L’atelier de diffusion et de partage de la prévision saisonnière des précipitations de 2017 s’est ouvert ce jeudi 15 Juin à Dakar. Dans le cadre du projet des services climatiques pour l’augmentation de la résilience au sahel (SCRS) appuyé par l’USAID, cet atelier a pour objectifs de partager les résultats de la prévision saisonnière des précipitations 2017 et la mise a jour, d’échanger de façon exhaustive sur les implications potentielles dans les secteurs d’intervention des partenaires et les mesures à prendre et enfin de rapprocher les producteurs d’information climatique aux utilisateurs.

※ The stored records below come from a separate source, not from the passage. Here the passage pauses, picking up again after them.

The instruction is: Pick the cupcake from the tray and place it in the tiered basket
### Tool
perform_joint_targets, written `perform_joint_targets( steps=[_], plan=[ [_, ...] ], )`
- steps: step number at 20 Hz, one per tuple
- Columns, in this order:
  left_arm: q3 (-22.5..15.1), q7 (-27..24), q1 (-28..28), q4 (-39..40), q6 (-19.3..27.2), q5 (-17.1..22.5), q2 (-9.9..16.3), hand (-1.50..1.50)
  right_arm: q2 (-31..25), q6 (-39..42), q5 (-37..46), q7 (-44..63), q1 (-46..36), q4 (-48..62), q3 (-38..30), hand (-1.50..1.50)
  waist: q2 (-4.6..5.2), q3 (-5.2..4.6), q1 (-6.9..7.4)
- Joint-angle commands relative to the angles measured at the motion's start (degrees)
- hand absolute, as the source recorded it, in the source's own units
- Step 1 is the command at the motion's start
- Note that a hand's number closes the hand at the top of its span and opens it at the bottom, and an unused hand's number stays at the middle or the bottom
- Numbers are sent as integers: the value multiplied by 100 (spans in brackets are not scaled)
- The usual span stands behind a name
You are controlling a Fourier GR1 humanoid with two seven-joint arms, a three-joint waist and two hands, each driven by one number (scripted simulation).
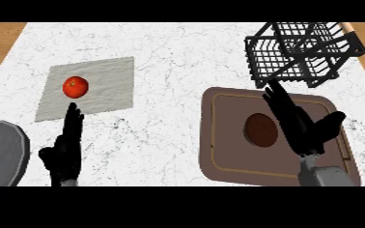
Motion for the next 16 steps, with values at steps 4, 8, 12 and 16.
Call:
perform_joint_targets(
  steps=[4,8,12,16],
  plan=[
    [-292,107,-695,-357,-255,-341,241,0,-313,1226,-1600,-428,-1082,-124,-1177,150,-157,94,-62],
    [-603,168,-1056,-406,-465,-441,139,0,-1136,873,-845,-759,-1097,754,-1767,150,-63,80,-49],
    [-765,670,-1224,-626,-298,-542,31,0,-243,3106,-3739,238,-1011,1011,-1603,-150,-129,109,-16],
    [-830,842,-1323,-640,-238,-665,-17,0,-1348,5115,-4355,112,-727,1550,-2196,-150,-126,96,-56]
  ],
)
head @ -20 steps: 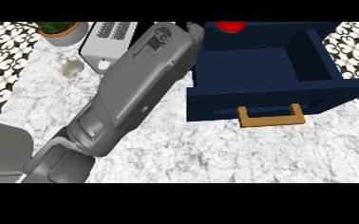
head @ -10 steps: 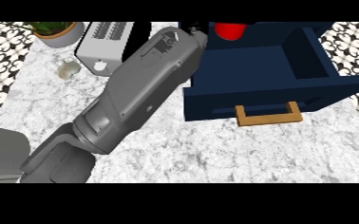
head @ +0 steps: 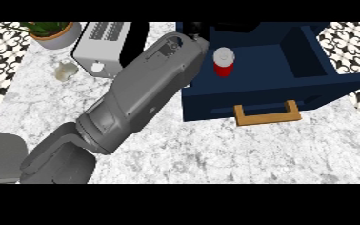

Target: Pick up the can, place it into the drawer and close the drawer

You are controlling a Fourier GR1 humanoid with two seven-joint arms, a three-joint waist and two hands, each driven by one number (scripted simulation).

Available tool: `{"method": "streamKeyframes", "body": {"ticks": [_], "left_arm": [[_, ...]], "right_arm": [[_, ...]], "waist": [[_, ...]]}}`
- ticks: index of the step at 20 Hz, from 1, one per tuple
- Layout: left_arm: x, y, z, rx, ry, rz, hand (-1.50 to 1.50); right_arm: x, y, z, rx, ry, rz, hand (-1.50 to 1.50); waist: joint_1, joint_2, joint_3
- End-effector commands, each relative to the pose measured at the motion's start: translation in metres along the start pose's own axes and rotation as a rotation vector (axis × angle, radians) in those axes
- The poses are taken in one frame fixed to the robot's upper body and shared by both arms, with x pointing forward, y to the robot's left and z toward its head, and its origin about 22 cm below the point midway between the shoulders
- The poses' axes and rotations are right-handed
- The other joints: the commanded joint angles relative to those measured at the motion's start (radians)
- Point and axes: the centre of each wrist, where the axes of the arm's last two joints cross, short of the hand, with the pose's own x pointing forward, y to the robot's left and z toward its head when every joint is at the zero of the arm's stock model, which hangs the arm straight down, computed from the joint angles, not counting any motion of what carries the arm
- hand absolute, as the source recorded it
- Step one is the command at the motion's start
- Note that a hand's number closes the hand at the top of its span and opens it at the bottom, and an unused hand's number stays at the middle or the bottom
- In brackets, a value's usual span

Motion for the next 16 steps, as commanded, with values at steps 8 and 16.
{"method": "streamKeyframes", "body": {"ticks": [8,16], "left_arm": [[-0.035,0.009,0.005,0.05,0.0,-0.023,-1.5],[-0.019,0.004,0.003,0.063,-0.025,0.045,-1.5]], "right_arm": [[-0.003,0.003,-0.007,-0.002,-0.005,0.0,-1.5],[0.031,0.007,-0.008,0.045,-0.152,0.2,-1.5]], "waist": [[-0.002,0.002,0.0],[-0.001,0.004,-0.001]]}}
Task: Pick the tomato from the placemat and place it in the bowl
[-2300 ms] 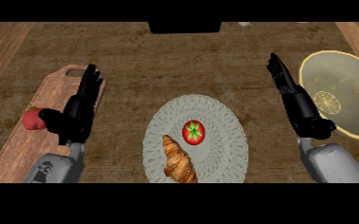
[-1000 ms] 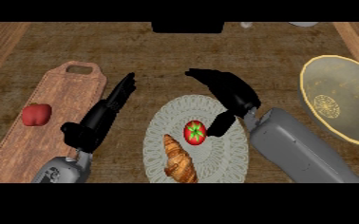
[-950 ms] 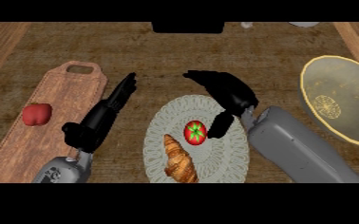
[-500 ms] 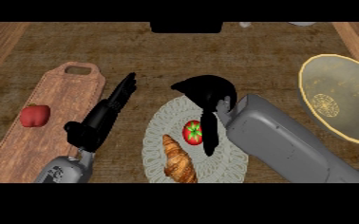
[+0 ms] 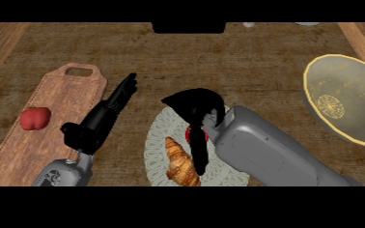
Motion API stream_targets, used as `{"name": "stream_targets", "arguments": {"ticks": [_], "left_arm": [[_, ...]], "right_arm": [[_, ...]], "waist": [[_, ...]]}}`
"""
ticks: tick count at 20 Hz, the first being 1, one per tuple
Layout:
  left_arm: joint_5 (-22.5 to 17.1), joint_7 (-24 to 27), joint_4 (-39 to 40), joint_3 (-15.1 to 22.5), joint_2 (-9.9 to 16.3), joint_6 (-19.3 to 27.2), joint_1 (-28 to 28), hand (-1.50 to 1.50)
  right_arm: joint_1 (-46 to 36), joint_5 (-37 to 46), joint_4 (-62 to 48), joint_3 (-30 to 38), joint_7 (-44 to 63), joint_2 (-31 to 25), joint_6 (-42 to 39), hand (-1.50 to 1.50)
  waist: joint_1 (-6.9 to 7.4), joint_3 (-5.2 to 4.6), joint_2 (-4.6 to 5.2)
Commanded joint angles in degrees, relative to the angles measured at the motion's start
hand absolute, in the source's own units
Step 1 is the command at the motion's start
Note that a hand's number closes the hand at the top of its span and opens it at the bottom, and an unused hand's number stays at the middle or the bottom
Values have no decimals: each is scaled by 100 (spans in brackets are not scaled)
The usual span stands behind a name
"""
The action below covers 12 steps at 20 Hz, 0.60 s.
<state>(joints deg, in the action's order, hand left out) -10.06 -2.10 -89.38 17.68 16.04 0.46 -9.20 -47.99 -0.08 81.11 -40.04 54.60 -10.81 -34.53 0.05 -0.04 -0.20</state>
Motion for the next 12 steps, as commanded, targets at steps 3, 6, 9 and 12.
{"name": "stream_targets", "arguments": {"ticks": [3, 6, 9, 12], "left_arm": [[88, -50, -92, -124, -75, -116, 55, 0], [312, -73, 9, -4, -351, 45, 12, 0], [200, -36, -18, -121, -361, -153, 25, 0], [139, -23, 125, -326, -273, -336, 28, 0]], "right_arm": [[374, 436, 452, -2, 363, -153, -402, -150], [463, 598, 800, 43, 673, 55, -357, -150], [554, 1313, 503, -23, 30, 91, -136, -150], [944, 1876, 789, -252, 54, 339, 163, -150]], "waist": [[-8, 4, 7], [-21, 3, 4], [3, 4, 16], [-7, 4, 14]]}}
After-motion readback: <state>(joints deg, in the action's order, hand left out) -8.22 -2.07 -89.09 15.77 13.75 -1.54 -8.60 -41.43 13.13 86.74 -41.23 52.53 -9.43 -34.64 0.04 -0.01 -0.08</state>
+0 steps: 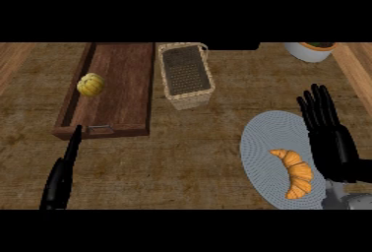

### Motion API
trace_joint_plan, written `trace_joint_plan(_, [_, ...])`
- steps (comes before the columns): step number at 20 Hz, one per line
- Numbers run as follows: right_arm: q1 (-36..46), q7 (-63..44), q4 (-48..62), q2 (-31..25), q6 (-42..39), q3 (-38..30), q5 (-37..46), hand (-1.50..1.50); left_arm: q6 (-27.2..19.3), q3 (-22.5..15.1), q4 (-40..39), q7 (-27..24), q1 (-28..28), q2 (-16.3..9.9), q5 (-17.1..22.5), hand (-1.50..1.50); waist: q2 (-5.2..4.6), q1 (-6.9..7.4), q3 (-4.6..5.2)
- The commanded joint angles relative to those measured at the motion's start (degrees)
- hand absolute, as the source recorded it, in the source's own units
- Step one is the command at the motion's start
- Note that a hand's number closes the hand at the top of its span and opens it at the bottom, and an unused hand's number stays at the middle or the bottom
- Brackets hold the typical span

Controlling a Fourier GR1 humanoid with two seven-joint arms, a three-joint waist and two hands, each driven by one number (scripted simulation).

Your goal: Pick the croissant from the placemat and place it in the basket

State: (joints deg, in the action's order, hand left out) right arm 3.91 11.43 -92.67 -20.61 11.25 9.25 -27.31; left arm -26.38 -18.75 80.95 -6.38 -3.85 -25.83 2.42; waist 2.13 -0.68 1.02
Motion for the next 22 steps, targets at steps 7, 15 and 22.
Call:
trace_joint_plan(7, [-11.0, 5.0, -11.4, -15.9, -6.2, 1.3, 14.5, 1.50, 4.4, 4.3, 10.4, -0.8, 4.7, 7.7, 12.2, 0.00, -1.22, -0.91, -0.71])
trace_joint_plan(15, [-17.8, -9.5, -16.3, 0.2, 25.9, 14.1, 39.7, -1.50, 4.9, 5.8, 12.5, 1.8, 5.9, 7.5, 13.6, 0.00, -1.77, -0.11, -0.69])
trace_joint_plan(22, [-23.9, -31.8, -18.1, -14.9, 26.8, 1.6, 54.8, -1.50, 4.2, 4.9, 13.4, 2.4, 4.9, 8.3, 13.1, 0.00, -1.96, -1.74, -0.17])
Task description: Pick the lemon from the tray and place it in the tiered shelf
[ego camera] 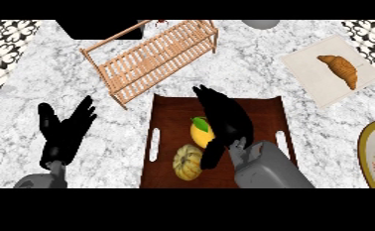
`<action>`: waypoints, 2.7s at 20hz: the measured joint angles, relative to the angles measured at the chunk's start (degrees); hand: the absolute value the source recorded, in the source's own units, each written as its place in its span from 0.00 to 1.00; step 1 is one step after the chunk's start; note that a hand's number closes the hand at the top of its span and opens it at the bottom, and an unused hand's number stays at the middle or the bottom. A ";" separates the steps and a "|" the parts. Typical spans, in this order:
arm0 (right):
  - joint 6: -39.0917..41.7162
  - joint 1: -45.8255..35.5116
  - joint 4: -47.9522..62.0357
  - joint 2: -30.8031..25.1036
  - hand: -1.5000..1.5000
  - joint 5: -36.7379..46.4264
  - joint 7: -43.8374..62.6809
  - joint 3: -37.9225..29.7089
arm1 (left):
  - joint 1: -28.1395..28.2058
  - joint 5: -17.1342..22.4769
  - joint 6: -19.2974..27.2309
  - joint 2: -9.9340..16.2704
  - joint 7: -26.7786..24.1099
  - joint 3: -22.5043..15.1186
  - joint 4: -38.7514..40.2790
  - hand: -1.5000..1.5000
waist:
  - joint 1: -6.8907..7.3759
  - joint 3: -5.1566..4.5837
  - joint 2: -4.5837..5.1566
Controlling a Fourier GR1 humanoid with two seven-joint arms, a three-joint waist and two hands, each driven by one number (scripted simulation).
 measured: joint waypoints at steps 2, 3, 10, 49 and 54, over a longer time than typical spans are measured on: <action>0.55 0.52 -0.35 1.29 0.00 1.54 0.79 0.11 | 0.43 -0.70 -0.74 -0.54 -1.68 0.47 1.08 0.50 | -0.01 0.05 -0.03; 0.55 1.28 -0.09 1.54 0.00 2.43 0.17 0.08 | 0.50 -0.94 -0.63 -0.81 -1.06 0.58 0.42 0.50 | 0.00 0.03 -0.04; -1.60 2.50 5.65 3.60 0.00 8.48 -3.72 -0.69 | -0.03 -2.57 -1.37 -1.84 0.02 1.87 0.09 0.50 | -0.02 -0.03 0.05; -10.71 -0.11 15.23 3.89 1.00 8.91 -26.25 7.35 | 0.04 -6.45 -4.24 -5.27 0.84 5.49 -0.18 0.50 | -0.20 -0.22 -0.48; -6.79 -3.09 9.00 4.56 1.00 1.41 -25.91 12.21 | 0.13 -6.86 -4.13 -5.40 1.21 5.23 -0.86 0.50 | 0.46 -0.07 -0.17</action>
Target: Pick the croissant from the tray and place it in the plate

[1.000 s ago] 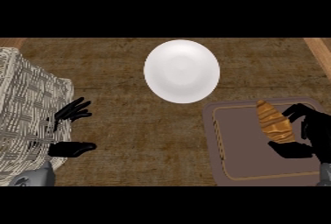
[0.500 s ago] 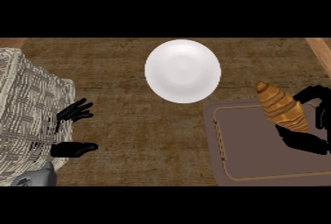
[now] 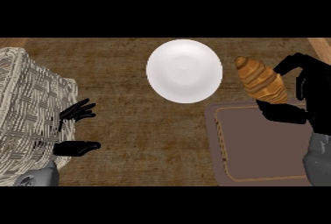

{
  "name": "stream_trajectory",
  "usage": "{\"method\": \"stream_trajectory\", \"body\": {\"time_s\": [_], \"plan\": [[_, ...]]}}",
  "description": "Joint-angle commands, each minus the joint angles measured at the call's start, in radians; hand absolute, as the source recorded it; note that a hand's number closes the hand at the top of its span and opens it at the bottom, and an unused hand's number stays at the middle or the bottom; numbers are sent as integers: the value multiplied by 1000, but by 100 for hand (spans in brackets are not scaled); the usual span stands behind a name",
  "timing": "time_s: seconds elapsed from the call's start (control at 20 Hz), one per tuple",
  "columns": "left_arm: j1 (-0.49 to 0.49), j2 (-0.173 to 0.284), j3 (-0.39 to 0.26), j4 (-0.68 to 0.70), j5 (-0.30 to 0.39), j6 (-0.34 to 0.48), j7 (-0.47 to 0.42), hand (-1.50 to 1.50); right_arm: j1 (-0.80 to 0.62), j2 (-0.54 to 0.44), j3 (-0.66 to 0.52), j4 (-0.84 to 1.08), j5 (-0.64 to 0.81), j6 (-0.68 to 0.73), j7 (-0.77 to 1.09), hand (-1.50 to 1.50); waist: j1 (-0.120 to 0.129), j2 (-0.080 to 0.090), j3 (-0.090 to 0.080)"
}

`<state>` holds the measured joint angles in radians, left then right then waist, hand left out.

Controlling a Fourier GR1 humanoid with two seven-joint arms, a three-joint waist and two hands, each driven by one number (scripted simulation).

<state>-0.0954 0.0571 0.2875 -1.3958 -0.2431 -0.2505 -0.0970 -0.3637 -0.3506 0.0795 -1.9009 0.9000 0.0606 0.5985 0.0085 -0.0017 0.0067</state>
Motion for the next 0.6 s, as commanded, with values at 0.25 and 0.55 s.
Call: {"method": "stream_trajectory", "body": {"time_s": [0.25, 0.55], "plan": [[22, 10, 18, 27, 48, -13, -32, 0, -298, 138, 31, 343, 5, 8, 2, 150, 8, 5, -7], [-12, -2, 11, 47, 50, 4, -35, 0, -415, 266, 55, 666, 71, -194, -104, 150, 17, 9, -7]]}}
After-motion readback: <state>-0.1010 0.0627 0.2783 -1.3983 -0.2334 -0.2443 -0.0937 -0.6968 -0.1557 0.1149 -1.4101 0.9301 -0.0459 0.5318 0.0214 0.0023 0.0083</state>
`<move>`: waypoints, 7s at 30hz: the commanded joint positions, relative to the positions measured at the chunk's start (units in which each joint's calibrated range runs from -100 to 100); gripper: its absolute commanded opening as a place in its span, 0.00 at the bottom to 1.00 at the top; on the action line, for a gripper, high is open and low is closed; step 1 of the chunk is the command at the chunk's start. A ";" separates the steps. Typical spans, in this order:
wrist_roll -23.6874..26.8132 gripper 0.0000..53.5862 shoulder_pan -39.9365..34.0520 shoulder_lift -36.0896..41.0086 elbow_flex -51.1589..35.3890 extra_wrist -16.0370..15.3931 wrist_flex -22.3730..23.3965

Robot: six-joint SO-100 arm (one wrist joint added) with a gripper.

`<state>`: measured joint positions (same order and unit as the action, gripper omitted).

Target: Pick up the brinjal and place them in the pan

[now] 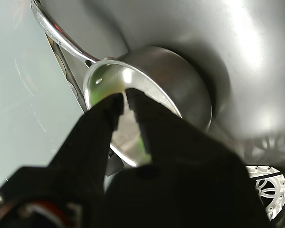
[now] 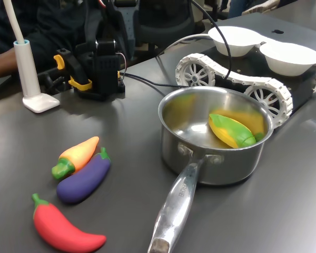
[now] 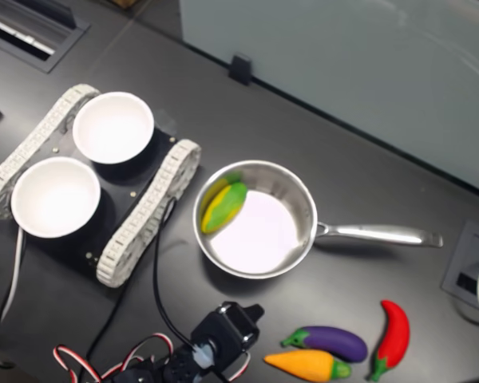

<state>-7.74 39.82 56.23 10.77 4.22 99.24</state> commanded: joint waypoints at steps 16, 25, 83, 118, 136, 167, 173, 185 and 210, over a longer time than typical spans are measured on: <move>-2.93 0.23 11.44 -14.26 -13.09 -2.96 -1.28; -3.91 0.42 14.65 -18.48 -13.09 -5.23 -3.50; -17.88 0.59 21.53 -48.51 -25.63 -2.63 -9.47; -17.58 0.70 20.61 -51.80 -15.90 1.66 -16.38; -17.83 0.69 20.73 -52.90 -13.09 1.74 -19.45; -16.61 0.68 19.58 -54.08 -5.45 4.77 -25.76; -16.41 0.68 19.58 -55.17 -4.64 5.10 -25.84; -16.31 0.68 20.15 -56.19 -3.36 5.52 -26.78; -15.63 0.55 18.89 -60.74 -4.36 11.07 -23.80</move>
<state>-23.86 58.75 -2.95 7.06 13.31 72.80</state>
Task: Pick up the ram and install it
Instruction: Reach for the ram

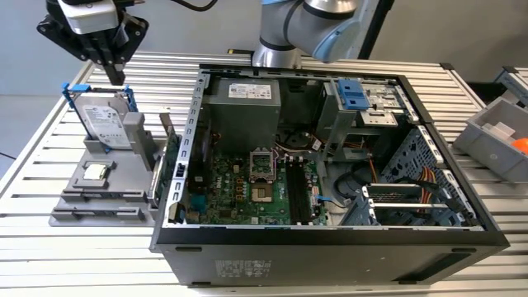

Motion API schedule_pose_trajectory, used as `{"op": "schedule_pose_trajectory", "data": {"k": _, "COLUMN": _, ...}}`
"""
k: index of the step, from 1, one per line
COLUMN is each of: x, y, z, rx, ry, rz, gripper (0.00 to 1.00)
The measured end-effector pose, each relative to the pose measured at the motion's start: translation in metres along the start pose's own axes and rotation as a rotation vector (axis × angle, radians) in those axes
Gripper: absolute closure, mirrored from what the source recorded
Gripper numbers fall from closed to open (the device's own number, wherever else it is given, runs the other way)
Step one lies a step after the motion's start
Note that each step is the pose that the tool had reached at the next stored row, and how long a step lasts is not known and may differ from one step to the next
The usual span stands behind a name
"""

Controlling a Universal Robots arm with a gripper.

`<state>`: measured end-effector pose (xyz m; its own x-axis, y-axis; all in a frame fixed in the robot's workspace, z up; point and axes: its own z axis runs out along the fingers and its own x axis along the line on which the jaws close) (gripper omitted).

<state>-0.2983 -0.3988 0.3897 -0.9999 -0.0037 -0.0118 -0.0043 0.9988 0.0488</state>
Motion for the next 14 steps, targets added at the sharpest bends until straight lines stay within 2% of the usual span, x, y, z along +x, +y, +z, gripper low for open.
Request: {"op": "schedule_pose_trajectory", "data": {"k": 14, "x": 0.0163, "y": 0.0, "z": 0.0004, "rx": -0.0001, "ry": 0.0068, "rz": -0.002, "gripper": 1.0}}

La rencontre a été présidée par Mme Zeynab Mbengue Wane, représentante du ministre du tourisme et des transports aériens. Le Sénégal fait partie des pays de l’ouest du continent qui sont confrontés à de réels problèmes climatologiques dû aux changements climatiques que subit le monde tels que les inondations, les vagues de chaleurs, l’instabilité du climat entre autres. Dès lors avec l’approche de l’hivernage, il est important de présenter des programmes prévisionnels à la population sénégalaise pour limiter les dégâts liés à cette saison. Ainsi Mme Marianne Diop GANG, Directrice de l’exploitation de la météorologie à l’ANACIM nous étale les premières prévisions, «pour cette année on s’attend à une année plutôt normale à humide mais ce ne sont que des prévisions probabilistes, donc on a à peu prés 40 à 60% de chance pour qu’on ait une année qui dépasse la normale. Une première prévision avait été élaborée au mois de Mai, mais en ce moment les prévisions n’étaient pas très claires. C’était un peu hasardeux de prononcer la prévision saisonnière qui est sur trois mois donc assez difficile. Donc il ne peut être que probabiliste».

Au Sénégal la majeure partie des activités économiques tournent autour de l’agriculture, de l’élevage et de la pêche qui sont tributaires de la variabilité pluviométrique. «a ce propos, il importe de noter que le Sénégal est entrain de mettre en place le cadre institutionnel des services climatiques qui comme vous le savez, concerne les secteurs prioritaires, a savoir l’agriculture et la sécurité alimentaire, l’élevage, la Pêche, les ressources en eau, la Gestion des Risques et Catastrophes, la Santé, l’Energie et le Tourisme. Un projet d’arrêté primatorial d’institution de ce cadre, est en cours d’élaboration», en atteste la représentante du ministre du tourisme et des transports aériens, Mme Zeynab Mbengue Wane.

Toutefois avec les phénomènes météorologiques que le pays a connu, les populations sont soucieux de l’hivernage qui s'approche et s’attendent a ce que les résultats des prévisions à venir soit favorables.